WHAT TO WORK ON.
Copy the listing below letter for letter, passing over each picture.

DATA BLOCK.
========================================================================

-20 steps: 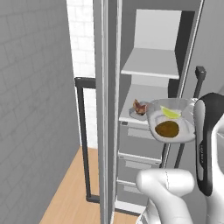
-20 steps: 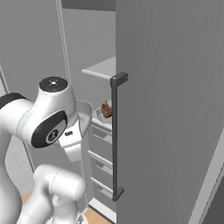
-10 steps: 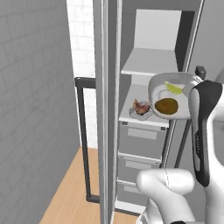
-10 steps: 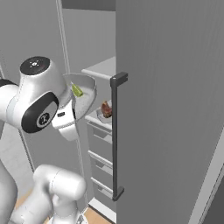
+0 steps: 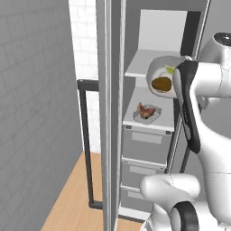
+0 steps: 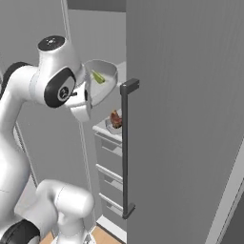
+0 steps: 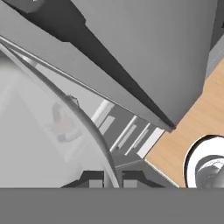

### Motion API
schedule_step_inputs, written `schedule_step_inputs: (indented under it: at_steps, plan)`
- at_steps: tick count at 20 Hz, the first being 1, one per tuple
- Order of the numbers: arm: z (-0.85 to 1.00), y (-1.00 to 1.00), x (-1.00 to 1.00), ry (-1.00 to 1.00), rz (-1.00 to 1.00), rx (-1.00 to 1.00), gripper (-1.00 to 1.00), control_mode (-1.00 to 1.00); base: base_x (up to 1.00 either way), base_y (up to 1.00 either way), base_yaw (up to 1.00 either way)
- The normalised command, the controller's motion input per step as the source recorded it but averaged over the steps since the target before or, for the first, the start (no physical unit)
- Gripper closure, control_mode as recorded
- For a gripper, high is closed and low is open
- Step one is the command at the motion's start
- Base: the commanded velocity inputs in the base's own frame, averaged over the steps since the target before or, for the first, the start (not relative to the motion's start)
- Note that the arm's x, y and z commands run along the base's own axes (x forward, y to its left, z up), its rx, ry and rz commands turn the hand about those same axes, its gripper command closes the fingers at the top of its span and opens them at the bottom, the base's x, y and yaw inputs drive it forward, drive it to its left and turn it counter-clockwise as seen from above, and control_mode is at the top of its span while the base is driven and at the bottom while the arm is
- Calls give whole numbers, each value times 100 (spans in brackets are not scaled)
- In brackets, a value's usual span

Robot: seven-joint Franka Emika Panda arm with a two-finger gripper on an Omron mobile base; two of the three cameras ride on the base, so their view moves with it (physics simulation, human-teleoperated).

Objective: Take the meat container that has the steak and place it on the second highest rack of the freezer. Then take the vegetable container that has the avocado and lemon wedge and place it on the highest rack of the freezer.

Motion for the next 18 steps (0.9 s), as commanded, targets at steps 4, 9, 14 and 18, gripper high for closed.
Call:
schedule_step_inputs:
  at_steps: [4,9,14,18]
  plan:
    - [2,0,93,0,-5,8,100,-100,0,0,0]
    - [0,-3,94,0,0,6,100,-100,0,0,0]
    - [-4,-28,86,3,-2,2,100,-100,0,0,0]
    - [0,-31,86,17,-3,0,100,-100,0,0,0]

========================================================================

ANSWER SPACE.
-20 steps: 
-20 steps: 
-10 steps: 
-10 steps: 
+0 steps: 
+0 steps: 
+0 steps: 

### Motion API
schedule_step_inputs, written `schedule_step_inputs: (indented under it: at_steps, plan)`
- at_steps: tick count at 20 Hz, the first being 1, one per tuple
- Order of the numbers: arm: z (-0.85 to 1.00), y (-1.00 to 1.00), x (-1.00 to 1.00), ry (-1.00 to 1.00), rz (-1.00 to 1.00), rx (-1.00 to 1.00), gripper (-1.00 to 1.00), control_mode (-1.00 to 1.00); base: base_x (up to 1.00 either way), base_y (up to 1.00 either way), base_yaw (up to 1.00 either way)
- The normalised command, the controller's motion input per step as the source recorded it but averaged over the steps since the target before or, for the first, the start (no physical unit)
- Gripper closure, control_mode as recorded
- For a gripper, high is closed and low is open
- Step one is the command at the motion's start
- Base: the commanded velocity inputs in the base's own frame, averaged over the steps since the target before or, for the first, the start (not relative to the motion's start)
- Note that the arm's x, y and z commands run along the base's own axes (x forward, y to its left, z up), its rx, ry and rz commands turn the hand about those same axes, its gripper command closes the fingers at the top of its span and opens them at the bottom, the base's x, y and yaw inputs drive it forward, drive it to its left and turn it counter-clockwise as seen from above, and control_mode is at the top of its span while the base is driven and at the bottom while the arm is
- Calls give whole numbers, each value times 100 (spans in brackets are not scaled)
- In brackets, a value's usual span

Robot: seven-joint Franka Emika Panda arm with a two-finger gripper on an Omron mobile base; two of the three cameras ride on the base, so their view moves with it (physics simulation, human-teleoperated).

Objective: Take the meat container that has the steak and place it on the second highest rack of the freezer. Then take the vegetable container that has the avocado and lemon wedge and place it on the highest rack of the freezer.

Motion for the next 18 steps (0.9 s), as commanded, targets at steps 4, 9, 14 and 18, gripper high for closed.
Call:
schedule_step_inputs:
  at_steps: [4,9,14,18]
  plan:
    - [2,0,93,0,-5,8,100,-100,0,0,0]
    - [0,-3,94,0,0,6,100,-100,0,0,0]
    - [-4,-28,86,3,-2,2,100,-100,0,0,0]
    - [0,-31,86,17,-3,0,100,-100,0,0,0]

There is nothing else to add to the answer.